■ AIM OF THE TASK: Reply with each record repeated exactly.

■ Data items:

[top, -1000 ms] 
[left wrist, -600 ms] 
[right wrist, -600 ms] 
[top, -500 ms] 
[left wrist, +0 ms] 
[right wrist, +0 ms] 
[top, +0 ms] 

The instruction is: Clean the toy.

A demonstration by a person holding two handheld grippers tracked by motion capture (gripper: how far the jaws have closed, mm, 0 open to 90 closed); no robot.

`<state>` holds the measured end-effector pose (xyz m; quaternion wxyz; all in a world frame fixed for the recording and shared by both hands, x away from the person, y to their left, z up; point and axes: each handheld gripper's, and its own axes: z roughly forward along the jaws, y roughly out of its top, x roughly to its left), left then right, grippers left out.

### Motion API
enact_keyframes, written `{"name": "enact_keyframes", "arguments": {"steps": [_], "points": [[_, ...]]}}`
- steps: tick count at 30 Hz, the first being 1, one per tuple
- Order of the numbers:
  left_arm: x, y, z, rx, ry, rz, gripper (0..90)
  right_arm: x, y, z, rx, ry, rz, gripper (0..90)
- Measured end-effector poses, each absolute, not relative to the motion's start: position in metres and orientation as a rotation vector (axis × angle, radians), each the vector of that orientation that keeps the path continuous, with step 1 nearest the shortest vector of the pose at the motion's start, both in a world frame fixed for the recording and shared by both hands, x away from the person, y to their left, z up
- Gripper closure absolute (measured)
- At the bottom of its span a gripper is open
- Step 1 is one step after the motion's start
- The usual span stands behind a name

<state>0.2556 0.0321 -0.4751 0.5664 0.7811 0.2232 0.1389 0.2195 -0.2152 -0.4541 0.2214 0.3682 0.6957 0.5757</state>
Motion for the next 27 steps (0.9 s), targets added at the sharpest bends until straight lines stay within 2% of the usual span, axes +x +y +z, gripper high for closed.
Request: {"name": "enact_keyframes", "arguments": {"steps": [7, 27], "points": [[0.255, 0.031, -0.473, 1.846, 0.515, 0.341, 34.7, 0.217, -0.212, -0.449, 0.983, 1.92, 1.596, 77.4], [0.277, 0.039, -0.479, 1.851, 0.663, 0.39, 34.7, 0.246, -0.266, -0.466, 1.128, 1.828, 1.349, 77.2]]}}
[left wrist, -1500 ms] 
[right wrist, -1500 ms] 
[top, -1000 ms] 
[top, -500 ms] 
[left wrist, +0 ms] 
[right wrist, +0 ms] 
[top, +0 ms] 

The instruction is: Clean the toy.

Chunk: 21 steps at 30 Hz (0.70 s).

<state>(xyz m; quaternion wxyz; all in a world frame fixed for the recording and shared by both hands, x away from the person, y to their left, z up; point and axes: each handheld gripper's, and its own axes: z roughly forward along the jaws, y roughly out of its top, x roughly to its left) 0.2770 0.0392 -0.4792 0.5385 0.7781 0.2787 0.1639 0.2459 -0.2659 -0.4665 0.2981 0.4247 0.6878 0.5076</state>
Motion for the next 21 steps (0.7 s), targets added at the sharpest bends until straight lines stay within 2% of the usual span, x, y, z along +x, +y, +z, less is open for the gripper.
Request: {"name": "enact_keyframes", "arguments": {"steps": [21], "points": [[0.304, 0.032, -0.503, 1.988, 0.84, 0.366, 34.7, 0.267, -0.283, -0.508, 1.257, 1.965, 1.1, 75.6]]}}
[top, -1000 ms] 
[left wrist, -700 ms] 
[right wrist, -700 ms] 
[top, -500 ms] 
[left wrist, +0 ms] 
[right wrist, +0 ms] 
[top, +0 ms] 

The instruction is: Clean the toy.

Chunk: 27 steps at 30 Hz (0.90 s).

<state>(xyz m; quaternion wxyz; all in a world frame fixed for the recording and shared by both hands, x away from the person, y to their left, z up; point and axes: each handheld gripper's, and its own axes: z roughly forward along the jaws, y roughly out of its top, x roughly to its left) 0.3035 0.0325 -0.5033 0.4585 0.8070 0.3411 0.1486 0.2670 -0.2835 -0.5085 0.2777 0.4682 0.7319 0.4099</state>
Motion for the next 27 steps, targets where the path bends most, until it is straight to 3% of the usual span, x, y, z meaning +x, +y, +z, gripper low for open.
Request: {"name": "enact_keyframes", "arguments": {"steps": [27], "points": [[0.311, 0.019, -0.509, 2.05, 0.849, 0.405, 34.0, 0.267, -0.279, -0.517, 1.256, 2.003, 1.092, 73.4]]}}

■ WRITTEN RESPONSE:
[top, -1000 ms] 
[left wrist, -600 ms] 
[right wrist, -600 ms] 
[top, -500 ms] 
[left wrist, +0 ms] 
[right wrist, +0 ms] 
[top, +0 ms] 

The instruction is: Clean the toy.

A demonstration by a person holding two handheld grippers tracked by motion capture (gripper: how far the jaws have closed, mm, 0 open to 90 closed); no robot.

`<state>` holds the measured end-effector pose (xyz m; quaternion wxyz; all in a world frame fixed for the recording and shared by both hands, x away from the person, y to their left, z up; point and axes: each handheld gripper's, and its own axes: z roughly forward along the jaws, y roughly out of its top, x roughly to its left), left then right, grippers left out.

### Motion API
enact_keyframes, written `{"name": "enact_keyframes", "arguments": {"steps": [_], "points": [[_, ...]]}}`
- steps: tick count at 30 Hz, the first being 1, one per tuple
- Order of the numbers:
  left_arm: x, y, z, rx, ry, rz, gripper (0..90)
  right_arm: x, y, z, rx, ry, rz, gripper (0..90)
- Measured end-effector poses, each absolute, not relative to the motion's start: position in metres and orientation as a rotation vector (axis × angle, radians), each the vector of that orientation that keeps the path continuous, with step 1 nearest the shortest vector of the pose at the motion's start, both in a world frame fixed for the recording and shared by both hands, x away from the person, y to their left, z up
- Gripper closure absolute (measured)
- At the bottom of its span a gripper is open
- Step 1 is one step after the motion's start
- The usual span stands behind a name

<state>0.2556 0.0321 -0.4751 0.5664 0.7811 0.2232 0.1389 0.2195 -0.2152 -0.4541 0.2214 0.3682 0.6957 0.5757</state>
Motion for the next 27 steps (0.9 s), targets added at the sharpest bends until straight lines stay within 2% of the usual span, axes +x +y +z, gripper high for closed.
Request: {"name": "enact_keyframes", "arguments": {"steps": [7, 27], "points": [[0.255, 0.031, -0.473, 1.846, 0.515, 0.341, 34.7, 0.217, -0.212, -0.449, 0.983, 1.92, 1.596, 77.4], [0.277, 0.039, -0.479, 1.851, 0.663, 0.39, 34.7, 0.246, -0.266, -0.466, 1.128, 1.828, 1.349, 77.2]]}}
[left wrist, -1500 ms] 
[right wrist, -1500 ms] 
[top, -1000 ms] 
[top, -500 ms] 
[left wrist, +0 ms] 
[right wrist, +0 ms] 
[top, +0 ms] 

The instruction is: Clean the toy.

Chunk: 21 steps at 30 Hz (0.70 s).

<state>(xyz m; quaternion wxyz; all in a world frame fixed for the recording and shared by both hands, x away from the person, y to their left, z up; point and axes: each handheld gripper's, and its own axes: z roughly forward along the jaws, y roughly out of its top, x roughly to its left) 0.2770 0.0392 -0.4792 0.5385 0.7781 0.2787 0.1639 0.2459 -0.2659 -0.4665 0.2981 0.4247 0.6878 0.5076</state>
Motion for the next 21 steps (0.7 s), targets added at the sharpest bends until straight lines stay within 2% of the usual span, x, y, z along +x, +y, +z, less is open for the gripper.
Request: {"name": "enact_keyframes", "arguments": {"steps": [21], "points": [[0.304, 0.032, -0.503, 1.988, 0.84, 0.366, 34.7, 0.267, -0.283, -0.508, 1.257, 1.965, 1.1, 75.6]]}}
[top, -1000 ms] 
[left wrist, -700 ms] 
[right wrist, -700 ms] 
[top, -500 ms] 
[left wrist, +0 ms] 
[right wrist, +0 ms] 
[top, +0 ms] 

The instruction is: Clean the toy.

Chunk: 27 steps at 30 Hz (0.90 s).

<state>(xyz m; quaternion wxyz; all in a world frame fixed for the recording and shared by both hands, x away from the person, y to their left, z up; point and axes: each handheld gripper's, and its own axes: z roughly forward along the jaws, y roughly out of its top, x roughly to its left) 0.3035 0.0325 -0.5033 0.4585 0.8070 0.3411 0.1486 0.2670 -0.2835 -0.5085 0.2777 0.4682 0.7319 0.4099</state>
Motion for the next 27 steps, targets where the path bends most, until it is straight to 3% of the usual span, x, y, z meaning +x, +y, +z, gripper low for open.
Request: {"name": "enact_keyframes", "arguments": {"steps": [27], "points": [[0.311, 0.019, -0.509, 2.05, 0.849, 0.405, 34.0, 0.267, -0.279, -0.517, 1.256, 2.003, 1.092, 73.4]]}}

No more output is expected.